Report every line of the data that includes "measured".

***

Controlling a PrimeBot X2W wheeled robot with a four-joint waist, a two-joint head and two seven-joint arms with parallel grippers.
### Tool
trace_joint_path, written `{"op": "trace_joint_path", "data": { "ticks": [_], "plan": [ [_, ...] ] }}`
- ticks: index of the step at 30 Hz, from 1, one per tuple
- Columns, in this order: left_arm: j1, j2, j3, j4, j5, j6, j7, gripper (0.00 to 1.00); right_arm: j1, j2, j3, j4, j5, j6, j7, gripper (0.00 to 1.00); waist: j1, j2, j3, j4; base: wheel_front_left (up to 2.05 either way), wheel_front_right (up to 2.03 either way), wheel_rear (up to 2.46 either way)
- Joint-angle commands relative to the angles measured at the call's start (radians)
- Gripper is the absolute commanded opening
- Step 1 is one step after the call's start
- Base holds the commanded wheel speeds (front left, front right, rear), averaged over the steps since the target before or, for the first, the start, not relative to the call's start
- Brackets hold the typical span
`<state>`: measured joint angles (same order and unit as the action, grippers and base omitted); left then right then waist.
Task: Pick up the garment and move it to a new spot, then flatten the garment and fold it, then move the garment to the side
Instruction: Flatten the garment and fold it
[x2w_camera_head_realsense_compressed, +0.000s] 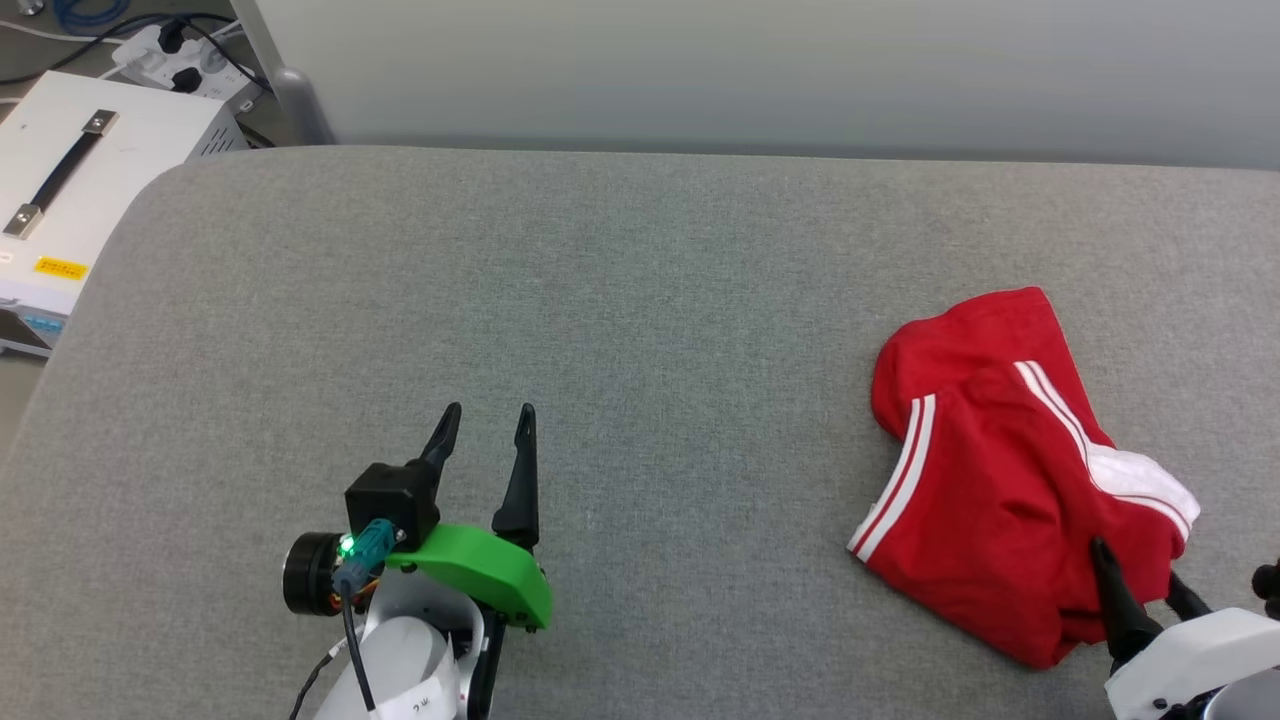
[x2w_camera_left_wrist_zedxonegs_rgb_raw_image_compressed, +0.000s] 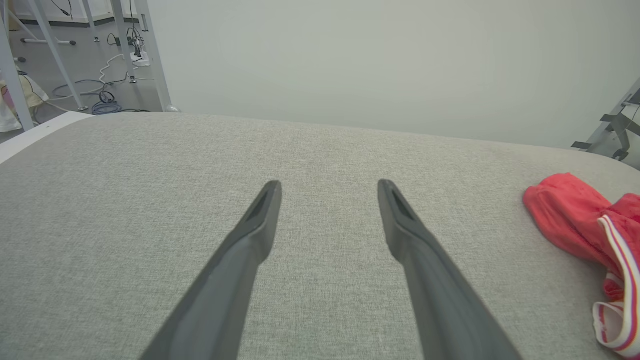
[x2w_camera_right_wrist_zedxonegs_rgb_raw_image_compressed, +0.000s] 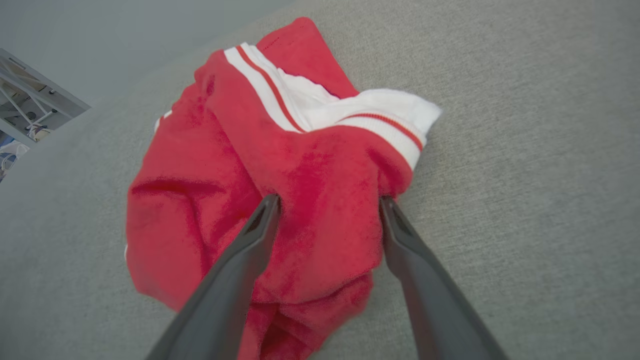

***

**Exercise answer**
- Joint-angle commands relative to the angles measured at the call's start (radians)
`<state>`: measured joint angles (same order and unit as the action, grippers and base omitted); left then right then waist.

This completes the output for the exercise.